** TO DO **
Write out each line of the material below exactly as given.

** GIVEN ENTRIES **
Start of Block
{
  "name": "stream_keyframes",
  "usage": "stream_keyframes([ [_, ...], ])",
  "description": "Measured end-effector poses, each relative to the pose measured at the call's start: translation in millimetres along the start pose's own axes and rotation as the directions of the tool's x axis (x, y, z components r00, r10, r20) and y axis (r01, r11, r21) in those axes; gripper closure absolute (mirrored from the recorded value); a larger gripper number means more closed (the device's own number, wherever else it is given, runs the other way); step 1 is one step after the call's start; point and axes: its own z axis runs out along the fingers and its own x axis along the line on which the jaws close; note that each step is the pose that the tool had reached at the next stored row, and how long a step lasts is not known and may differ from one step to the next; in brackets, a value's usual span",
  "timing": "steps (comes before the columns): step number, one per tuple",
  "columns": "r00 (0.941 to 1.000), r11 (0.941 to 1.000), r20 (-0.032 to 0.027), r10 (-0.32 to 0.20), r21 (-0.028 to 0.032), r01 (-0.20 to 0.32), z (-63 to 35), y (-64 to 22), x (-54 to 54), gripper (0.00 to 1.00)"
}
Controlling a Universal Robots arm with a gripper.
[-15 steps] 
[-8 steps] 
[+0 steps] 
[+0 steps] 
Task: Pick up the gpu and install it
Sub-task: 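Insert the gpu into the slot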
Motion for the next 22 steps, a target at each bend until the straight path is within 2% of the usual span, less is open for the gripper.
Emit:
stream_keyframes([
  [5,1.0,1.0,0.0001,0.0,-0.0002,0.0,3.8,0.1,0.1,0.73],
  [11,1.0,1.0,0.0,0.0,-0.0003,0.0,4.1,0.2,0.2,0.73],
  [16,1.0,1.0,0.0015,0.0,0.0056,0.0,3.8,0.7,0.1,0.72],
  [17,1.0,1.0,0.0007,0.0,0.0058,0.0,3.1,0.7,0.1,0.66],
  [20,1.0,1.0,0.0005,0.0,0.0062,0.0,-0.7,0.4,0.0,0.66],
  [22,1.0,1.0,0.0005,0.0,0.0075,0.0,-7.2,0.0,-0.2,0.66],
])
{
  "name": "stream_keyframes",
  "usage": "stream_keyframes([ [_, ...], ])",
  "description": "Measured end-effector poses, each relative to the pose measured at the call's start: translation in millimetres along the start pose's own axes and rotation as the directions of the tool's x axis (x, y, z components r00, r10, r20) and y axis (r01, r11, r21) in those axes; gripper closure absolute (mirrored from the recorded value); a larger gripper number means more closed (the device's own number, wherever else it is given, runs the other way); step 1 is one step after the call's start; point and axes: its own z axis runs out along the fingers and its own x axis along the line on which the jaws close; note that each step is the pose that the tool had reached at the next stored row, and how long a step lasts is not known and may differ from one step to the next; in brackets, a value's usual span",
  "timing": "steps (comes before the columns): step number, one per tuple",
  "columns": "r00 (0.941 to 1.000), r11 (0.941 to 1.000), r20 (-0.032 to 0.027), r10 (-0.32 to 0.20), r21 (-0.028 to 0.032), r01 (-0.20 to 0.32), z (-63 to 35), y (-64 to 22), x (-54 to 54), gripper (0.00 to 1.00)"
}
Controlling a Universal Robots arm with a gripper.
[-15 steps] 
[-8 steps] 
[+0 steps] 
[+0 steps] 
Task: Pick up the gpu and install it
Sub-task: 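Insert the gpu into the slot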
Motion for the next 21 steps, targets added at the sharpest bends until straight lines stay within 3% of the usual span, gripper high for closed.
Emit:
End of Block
** REPLY TO THE EXERCISE **
{
  "name": "stream_keyframes",
  "usage": "stream_keyframes([ [_, ...], ])",
  "description": "Measured end-effector poses, each relative to the pose measured at the call's start: translation in millimetres along the start pose's own axes and rotation as the directions of the tool's x axis (x, y, z components r00, r10, r20) and y axis (r01, r11, r21) in those axes; gripper closure absolute (mirrored from the recorded value); a larger gripper number means more closed (the device's own number, wherever else it is given, runs the other way); step 1 is one step after the call's start; point and axes: its own z axis runs out along the fingers and its own x axis along the line on which the jaws close; note that each step is the pose that the tool had reached at the next stored row, and how long a step lasts is not known and may differ from one step to the next; in brackets, a value's usual span",
  "timing": "steps (comes before the columns): step number, one per tuple",
  "columns": "r00 (0.941 to 1.000), r11 (0.941 to 1.000), r20 (-0.032 to 0.027), r10 (-0.32 to 0.20), r21 (-0.028 to 0.032), r01 (-0.20 to 0.32), z (-63 to 35), y (-64 to 22), x (-54 to 54), gripper (0.00 to 1.00)"
}
Controlling a Universal Robots arm with a gripper.
[-15 steps] 
[-8 steps] 
[+0 steps] 
[+0 steps] 
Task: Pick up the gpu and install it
Sub-task: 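Insert the gpu into the slot
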Motion for the next 22 steps, a target at each bend until the straight path is within 2% of the usual span, less is open for the gripper.
Emit:
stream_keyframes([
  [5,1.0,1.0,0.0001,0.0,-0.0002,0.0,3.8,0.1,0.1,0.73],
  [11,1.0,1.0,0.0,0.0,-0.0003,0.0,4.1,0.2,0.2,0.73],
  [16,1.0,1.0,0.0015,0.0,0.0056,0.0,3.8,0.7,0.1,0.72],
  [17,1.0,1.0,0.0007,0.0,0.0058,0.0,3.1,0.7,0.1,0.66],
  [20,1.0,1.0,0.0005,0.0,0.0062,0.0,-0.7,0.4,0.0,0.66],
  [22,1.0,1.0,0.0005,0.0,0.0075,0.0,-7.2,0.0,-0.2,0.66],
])
{
  "name": "stream_keyframes",
  "usage": "stream_keyframes([ [_, ...], ])",
  "description": "Measured end-effector poses, each relative to the pose measured at the call's start: translation in millimetres along the start pose's own axes and rotation as the directions of the tool's x axis (x, y, z components r00, r10, r20) and y axis (r01, r11, r21) in those axes; gripper closure absolute (mirrored from the recorded value); a larger gripper number means more closed (the device's own number, wherever else it is given, runs the other way); step 1 is one step after the call's start; point and axes: its own z axis runs out along the fingers and its own x axis along the line on which the jaws close; note that each step is the pose that the tool had reached at the next stored row, and how long a step lasts is not known and may differ from one step to the next; in brackets, a value's usual span",
  "timing": "steps (comes before the columns): step number, one per tuple",
  "columns": "r00 (0.941 to 1.000), r11 (0.941 to 1.000), r20 (-0.032 to 0.027), r10 (-0.32 to 0.20), r21 (-0.028 to 0.032), r01 (-0.20 to 0.32), z (-63 to 35), y (-64 to 22), x (-54 to 54), gripper (0.00 to 1.00)"
}
Controlling a Universal Robots arm with a gripper.
[-15 steps] 
[-8 steps] 
[+0 steps] 
[+0 steps] 
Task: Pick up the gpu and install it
Sub-task: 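Insert the gpu into the slot
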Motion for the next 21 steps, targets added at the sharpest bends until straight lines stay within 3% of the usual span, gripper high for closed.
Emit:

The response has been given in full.